In order to monitor tissue oxygenation in patients with acute neurological disorders, probes for measurement of brain tissue oxygen tension (pbtO2) are often placed non-specifically in a right frontal lobe location. To improve the value of ptO2 monitoring, placement of the probe into a specific area of interest is desirable. Häni et al presented a technique using CT-guidance to place the pbtO2 probe in a particular area of interest based on the individual patient's pathology.

In this retrospective cohort study, they analyzed imaging and clinical data from all patients who underwent CT-guided ptO2 probe placement between October 2017 and April 2019. Primary endpoint was successful placement of the probe in a particular area of interest rated by two independent reviewers. Secondary outcomes were complications from probe insertion, clinical consequences from ptO2 measurements, clinical outcome according to the modified Rankin Scale (mRS) as well as development of ischemia on follow-up imaging. A historical control group was selected from patients who underwent conventional ptO2 probe placement between January 2010 and October 2017.

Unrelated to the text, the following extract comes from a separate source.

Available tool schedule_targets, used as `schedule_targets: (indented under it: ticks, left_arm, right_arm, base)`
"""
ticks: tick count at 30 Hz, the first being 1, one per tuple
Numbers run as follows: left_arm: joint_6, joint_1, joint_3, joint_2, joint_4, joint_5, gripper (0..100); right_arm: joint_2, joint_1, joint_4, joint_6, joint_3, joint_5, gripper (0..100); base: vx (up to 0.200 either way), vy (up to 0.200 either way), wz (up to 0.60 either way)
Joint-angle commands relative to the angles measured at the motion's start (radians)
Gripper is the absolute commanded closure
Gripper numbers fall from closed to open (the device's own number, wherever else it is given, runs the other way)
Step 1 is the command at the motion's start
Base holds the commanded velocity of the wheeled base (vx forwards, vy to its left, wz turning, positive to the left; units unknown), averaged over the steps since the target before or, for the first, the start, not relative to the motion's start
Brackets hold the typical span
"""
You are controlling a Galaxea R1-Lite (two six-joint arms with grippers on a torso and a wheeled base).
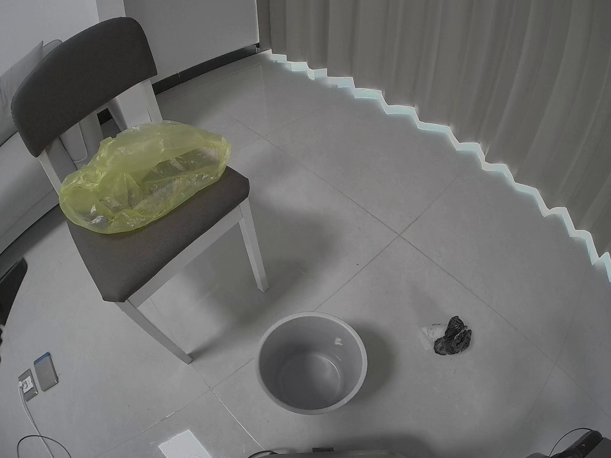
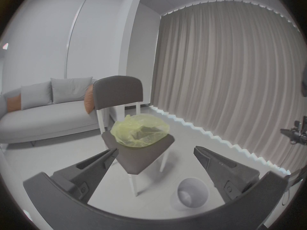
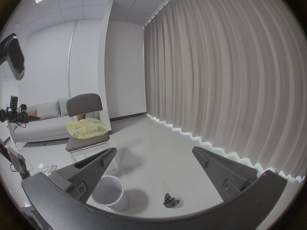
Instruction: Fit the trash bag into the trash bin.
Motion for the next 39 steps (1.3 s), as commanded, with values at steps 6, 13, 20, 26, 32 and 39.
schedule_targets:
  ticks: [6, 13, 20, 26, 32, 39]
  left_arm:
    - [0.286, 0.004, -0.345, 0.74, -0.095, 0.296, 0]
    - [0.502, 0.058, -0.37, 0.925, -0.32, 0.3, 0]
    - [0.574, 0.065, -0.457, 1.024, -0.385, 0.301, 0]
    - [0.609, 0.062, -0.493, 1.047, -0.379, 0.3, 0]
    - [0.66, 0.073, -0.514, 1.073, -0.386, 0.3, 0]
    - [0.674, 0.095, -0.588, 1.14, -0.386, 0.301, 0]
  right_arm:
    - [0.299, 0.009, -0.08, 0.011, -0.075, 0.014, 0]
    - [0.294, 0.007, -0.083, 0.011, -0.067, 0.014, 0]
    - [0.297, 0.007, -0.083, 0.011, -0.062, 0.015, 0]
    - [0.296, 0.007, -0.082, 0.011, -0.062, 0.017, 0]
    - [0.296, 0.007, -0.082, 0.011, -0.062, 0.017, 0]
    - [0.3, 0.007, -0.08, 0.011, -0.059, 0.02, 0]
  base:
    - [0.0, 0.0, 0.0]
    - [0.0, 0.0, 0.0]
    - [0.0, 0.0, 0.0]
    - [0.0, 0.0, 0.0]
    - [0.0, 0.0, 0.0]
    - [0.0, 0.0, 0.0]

Eleven patients had 16 CT-guided probes inserted. In 15 (93.75%) probes, both raters agreed on the correct placement in the area of interest. Each probe triggered on average 0.48 diagnostic or therapeutic adjustments per day. Only one infarction within the vascular territory of a probe was found on follow-up imaging. Eight out of eleven patients (72.73%) reached a good outcome (mRS ≤ 3). In comparison, conventionally placed probes triggered less diagnostic and therapeutic adjustment per day (p = 0.007). Outcome was worse in the control group (p = 0.024).

CT-guided probe insertion is a reliable and easy technique to place a pbtO2 probe in a particular area of interest in patients with potentially reduced cerebral oxygen supply. By adjusting treatment aggressively according to this individualized monitoring data, clinical outcome may improve ⁹⁾.